一方、waitLockは例外を発生させます。
waitLockの基本的なコードは下記のような感じになります。
このコードでは、10秒間ロックの取得にトライして、それでもロックを取得できなかったらスクリプトは異常終了します。
/**
* 商品が売れた際に合計売上高(A1セル)を更新する
*/
function updateTotalEarnings(earnings) {
const sheet = SpreadsheetApp.getActiveSheet(); // シートを取得
const lock = LockService.getDocumentLock(); // Lockインスタンスを取得
// ロックを試みる。既にロックされていたら10秒間トライする。(ロックできなかったらエラーで終了)
lock.waitLock(10000);
// ロックできた時の処理
const total = sheet.getRange("A1").getValue(); // 現時点での合計売上高を取得
sheet.getRange("A1").setValue(total + earnings); // 合計売上高を更新
lock.releaseLock(); // ロックを解除
}
waitLockを使用した場合で、ロックできなかった時にスクリプトを異常終了させたくない場合、try~catchを使う必要があります。先述したtryLockの例と同じ動きにするなら、下記のようなコードになります。
/**
* 商品が売れた際に合計売上高(A1セル)を更新する
*/
function updateTotalEarnings(earnings) {
const sheet = SpreadsheetApp.getActiveSheet(); // シートを取得
const lock = LockService.getDocumentLock(); // Lockインスタンスを取得
try {
// ロックを試みる。既にロックされていたら10秒間トライする
lock.waitLock(10000);
// ロックできた時の処理
const total = sheet.getRange("A1").getValue(); // 現時点での合計売上高を取得
sheet.getRange("A1").setValue(total + earnings); // 合計売上高を更新
lock.releaseLock(); // ロックを解除
} catch(error) {
// 10秒間ロックできなかった時の処理
Logger.log('ロックされていて処理できなかった');
}
}
ロック取得後の処理におけるエラーもハンドリング
基本的な使い方は先述したとおりですが、ロックに成功した後の処理(この例ではgetValueやsetValue)が異常終了した場合の考慮がされていません。

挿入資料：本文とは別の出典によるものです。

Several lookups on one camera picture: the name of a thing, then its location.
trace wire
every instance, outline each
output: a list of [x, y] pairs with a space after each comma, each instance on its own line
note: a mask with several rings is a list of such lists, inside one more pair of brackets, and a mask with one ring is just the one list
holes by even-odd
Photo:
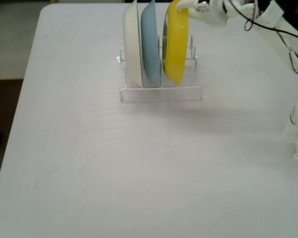
[[233, 8], [235, 9], [235, 11], [237, 11], [238, 14], [240, 14], [242, 17], [244, 17], [248, 22], [251, 22], [252, 24], [255, 24], [256, 26], [259, 26], [259, 27], [261, 27], [261, 28], [264, 28], [264, 29], [267, 29], [267, 30], [270, 30], [270, 31], [281, 32], [281, 33], [285, 33], [285, 34], [288, 34], [288, 35], [291, 35], [291, 36], [293, 36], [293, 37], [298, 38], [298, 35], [295, 35], [295, 34], [290, 33], [290, 32], [288, 32], [288, 31], [279, 30], [279, 29], [276, 29], [276, 28], [270, 28], [270, 27], [267, 27], [267, 26], [258, 24], [257, 22], [253, 21], [252, 19], [250, 19], [250, 18], [244, 16], [244, 15], [237, 9], [237, 7], [232, 3], [232, 0], [229, 0], [229, 3], [233, 6]]
[[245, 22], [245, 25], [244, 25], [244, 30], [245, 31], [250, 31], [252, 29], [253, 25], [254, 25], [254, 20], [256, 19], [256, 7], [257, 7], [257, 0], [254, 0], [254, 12], [253, 12], [253, 18], [252, 18], [252, 21], [253, 22], [251, 22], [251, 25], [250, 25], [250, 27], [248, 29], [246, 28], [246, 26], [247, 26], [247, 23], [250, 22], [250, 21], [247, 20]]
[[293, 62], [293, 57], [292, 57], [292, 48], [290, 48], [287, 44], [286, 44], [286, 42], [285, 42], [285, 40], [284, 40], [284, 38], [283, 38], [283, 36], [279, 33], [279, 32], [277, 32], [277, 34], [279, 35], [279, 37], [280, 37], [280, 39], [282, 40], [282, 42], [284, 43], [284, 45], [287, 47], [287, 49], [289, 50], [289, 59], [290, 59], [290, 63], [291, 63], [291, 65], [292, 65], [292, 68], [293, 68], [293, 71], [296, 73], [296, 74], [298, 74], [298, 71], [295, 69], [295, 67], [294, 67], [294, 62]]

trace black cable
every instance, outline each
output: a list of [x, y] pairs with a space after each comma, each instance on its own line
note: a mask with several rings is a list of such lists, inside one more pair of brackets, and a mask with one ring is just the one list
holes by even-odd
[[298, 38], [298, 35], [295, 35], [295, 34], [290, 33], [290, 32], [288, 32], [288, 31], [279, 30], [279, 29], [276, 29], [276, 28], [270, 28], [270, 27], [263, 26], [263, 25], [261, 25], [261, 24], [256, 23], [256, 22], [253, 21], [252, 19], [250, 19], [250, 18], [244, 16], [244, 15], [243, 15], [243, 14], [236, 8], [236, 6], [232, 3], [232, 0], [229, 0], [229, 3], [234, 7], [235, 11], [237, 11], [238, 14], [240, 14], [242, 17], [244, 17], [247, 21], [251, 22], [252, 24], [255, 24], [256, 26], [259, 26], [259, 27], [261, 27], [261, 28], [264, 28], [264, 29], [267, 29], [267, 30], [270, 30], [270, 31], [281, 32], [281, 33], [285, 33], [285, 34], [288, 34], [288, 35], [291, 35], [291, 36], [293, 36], [293, 37]]

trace floor
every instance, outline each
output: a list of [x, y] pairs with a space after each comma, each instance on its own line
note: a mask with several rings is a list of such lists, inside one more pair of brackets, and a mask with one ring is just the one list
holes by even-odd
[[23, 78], [44, 2], [0, 4], [0, 79]]

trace white wire rack
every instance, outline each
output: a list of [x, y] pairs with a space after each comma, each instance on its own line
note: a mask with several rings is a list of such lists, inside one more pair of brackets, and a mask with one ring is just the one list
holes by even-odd
[[[196, 53], [196, 47], [193, 44], [193, 36], [191, 36], [190, 40], [190, 45], [187, 46], [188, 48], [188, 54], [189, 56], [186, 58], [186, 60], [189, 60], [191, 62], [192, 70], [193, 70], [193, 83], [190, 85], [185, 85], [185, 86], [171, 86], [171, 87], [165, 87], [162, 86], [161, 82], [161, 87], [129, 87], [128, 85], [128, 77], [127, 77], [127, 70], [126, 70], [126, 75], [125, 75], [125, 88], [122, 88], [120, 90], [119, 96], [120, 96], [120, 101], [123, 101], [123, 92], [124, 91], [150, 91], [150, 90], [179, 90], [179, 89], [201, 89], [201, 86], [198, 85], [197, 79], [196, 79], [196, 72], [197, 72], [197, 66], [198, 66], [198, 56], [195, 54]], [[121, 48], [119, 51], [119, 56], [117, 57], [118, 62], [124, 62], [124, 48]]]

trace table
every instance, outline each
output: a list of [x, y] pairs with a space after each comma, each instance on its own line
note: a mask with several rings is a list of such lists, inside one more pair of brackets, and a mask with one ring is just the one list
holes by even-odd
[[203, 100], [121, 103], [126, 7], [42, 10], [0, 174], [0, 238], [298, 238], [298, 163], [281, 140], [298, 77], [241, 18], [192, 20]]

そのようなケースも想定したコードサンプルは下記のとおりです。
/**
* 商品が売れた際に合計売上高(A1セル)を更新する
*/
function updateTotalEarnings(earnings) {
const sheet = SpreadsheetApp.getActiveSheet(); // シートを取得
const lock = LockService.getDocumentLock(); // Lockインスタンスを取得
// ロックを試みる。既にロックされていたら10秒間トライする
if (lock.tryLock(10000)) {
// ロックできた時の処理
try {
const total = sheet.getRange("A1").getValue(); // 現時点での合計売上高を取得
sheet.getRange("A1").setValue(total + earnings); // 合計売上高を更新
} catch(error) {
// ロック成功後の処理で例外が発生した時の処理
Logger.log('ロック成功後の処理でエラーが発生した');
} finally {
lock.releaseLock(); // ロックを解除
}
} else {
// 10秒間ロックできなかった時の処理
Logger.log('ロックされていて処理できなかった');
}
}
/**
* 商品が売れた際に合計売上高(A1セル)を更新する
*/
function updateTotalEarnings(earnings) {
const sheet = SpreadsheetApp.getActiveSheet(); // シートを取得
const lock = LockService.getDocumentLock(); // Lockインスタンスを取得
try {
// ロックを試みる。既にロックされていたら10秒間トライする
lock.waitLock(10000);
try {
// ロックできた時の処理
const total = sheet.getRange("A1").getValue(); // 現時点での合計売上高を取得
sheet.getRange("A1").setValue(total + earnings); // 合計売上高を更新
} catch(error) {
// ロック成功後の処理で例外が発生した時の処理
Logger.log('ロック成功後の処理でエラーが発生した');
} finally {
lock.releaseLock(); // ロックを解除
}
} catch(error) {
// 10秒間ロックできなかった時の処理
Logger.log('ロックされていて処理できなかった');
}
}
LockServiceのありがちな間違いを紹介
ありがちな間違い(というか、私が勘違いしたり、悩んだりしたもの)をいくつか紹介したいと思います。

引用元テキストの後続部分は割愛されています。